Catechol (1,2-dihydroxybenzene) is a major phenolic compound present in the co-carcinogenic fraction of
cigarette tar. It has been shown to be a potent co-
carcinogen with
benzo[a]pyrene (BaP) in mouse skin. In this study we have examined the co-carcinogenic and co-initiating activities of
catechol with racemic and enantiomeric 7,8-dihydroxy-7,8-dihydrobenzo[a]

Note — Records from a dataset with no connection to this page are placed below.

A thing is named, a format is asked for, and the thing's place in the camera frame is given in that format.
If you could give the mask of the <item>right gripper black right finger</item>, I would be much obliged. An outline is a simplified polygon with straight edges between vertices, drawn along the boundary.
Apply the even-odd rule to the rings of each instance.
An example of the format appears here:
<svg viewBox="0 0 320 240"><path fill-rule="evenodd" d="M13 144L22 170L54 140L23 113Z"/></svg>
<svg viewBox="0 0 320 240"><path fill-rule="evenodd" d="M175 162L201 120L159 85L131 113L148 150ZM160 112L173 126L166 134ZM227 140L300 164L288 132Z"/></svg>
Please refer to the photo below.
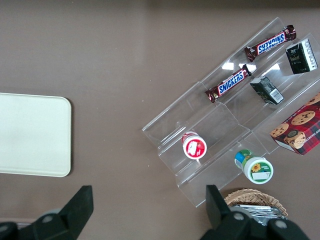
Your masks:
<svg viewBox="0 0 320 240"><path fill-rule="evenodd" d="M231 211L216 185L206 186L206 212L211 224L202 240L266 240L267 228L247 214Z"/></svg>

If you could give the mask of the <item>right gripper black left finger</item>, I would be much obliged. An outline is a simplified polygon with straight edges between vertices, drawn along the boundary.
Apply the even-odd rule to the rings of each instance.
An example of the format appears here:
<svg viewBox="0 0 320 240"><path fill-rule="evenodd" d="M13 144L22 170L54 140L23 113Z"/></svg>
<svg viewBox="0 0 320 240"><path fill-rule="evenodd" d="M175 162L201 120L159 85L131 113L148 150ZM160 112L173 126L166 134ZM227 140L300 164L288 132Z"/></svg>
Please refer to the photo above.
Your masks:
<svg viewBox="0 0 320 240"><path fill-rule="evenodd" d="M32 223L32 239L76 240L93 211L93 188L84 185L59 212L45 214Z"/></svg>

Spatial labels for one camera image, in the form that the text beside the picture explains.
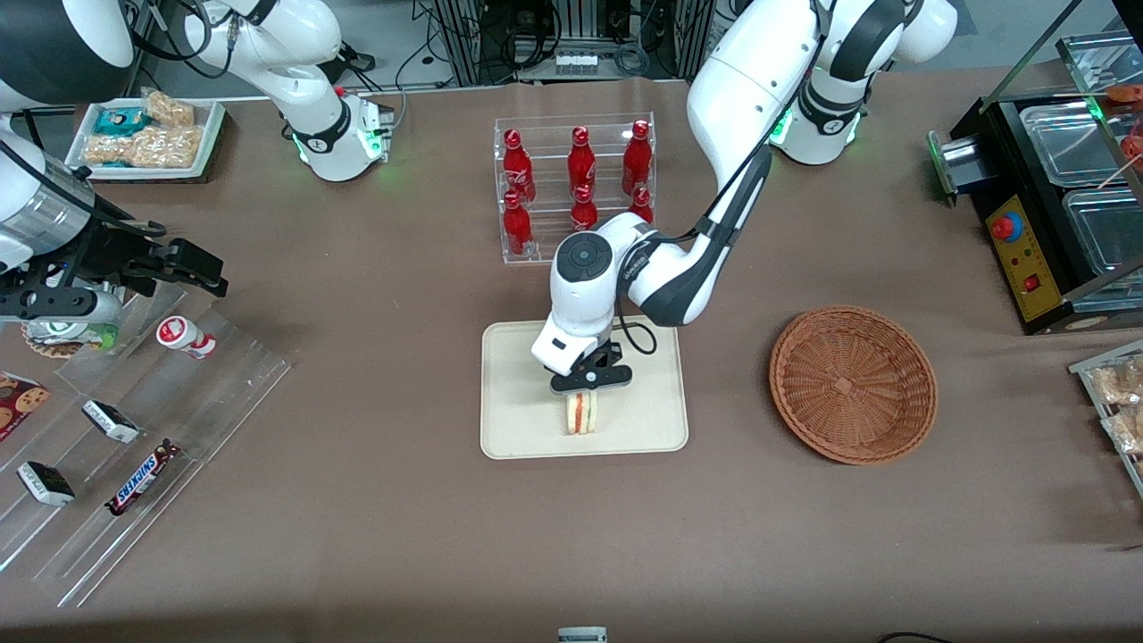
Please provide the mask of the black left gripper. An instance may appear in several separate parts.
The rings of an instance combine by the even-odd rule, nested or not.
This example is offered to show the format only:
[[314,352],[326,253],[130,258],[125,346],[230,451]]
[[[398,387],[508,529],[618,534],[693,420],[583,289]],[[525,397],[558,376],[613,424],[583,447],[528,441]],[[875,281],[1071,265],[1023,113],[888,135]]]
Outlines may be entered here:
[[574,413],[574,395],[596,391],[596,408],[604,402],[604,389],[617,389],[629,386],[633,380],[631,367],[622,363],[623,347],[618,341],[607,341],[583,361],[572,367],[572,373],[554,373],[550,379],[550,389],[555,395],[563,396],[566,413]]

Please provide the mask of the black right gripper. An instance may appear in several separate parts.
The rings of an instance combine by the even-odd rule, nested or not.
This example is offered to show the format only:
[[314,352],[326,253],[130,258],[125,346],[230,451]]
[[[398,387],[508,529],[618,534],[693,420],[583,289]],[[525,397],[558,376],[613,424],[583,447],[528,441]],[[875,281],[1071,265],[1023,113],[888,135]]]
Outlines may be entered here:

pyrenes (BaP-7,8-diols) in mouse skin. Similar to enhancement of BaP
carcinogenesis, repeated concurrent applications of
catechol and (+/-)-BaP-7,8-diol to mouse skin strongly enhanced (+/-)-BaP-7,8-diol
tumor multiplicity and
tumor incidence, and decreased latency. Co-application of
catechol with the racemic or either of the enantiomers of BaP-7,8-diol in a two-stage initiation--promotion protocol increased the
tumor initiating activity of racemic BaP-7,8-diol, similar to that of BaP, by approximately 50%, but had no statistically significant effect on the
tumor initiating activity of the (+)- or (-)-enantiomers in mouse skin. Thus,
catechol is as potent a co-
carcinogen with (+/-)-BaP-7,8-diol as it is with BaP. However, as tested here
catechol is a weak co-initiator when applied with (+/-)-BaP-7,8-diol or BaP.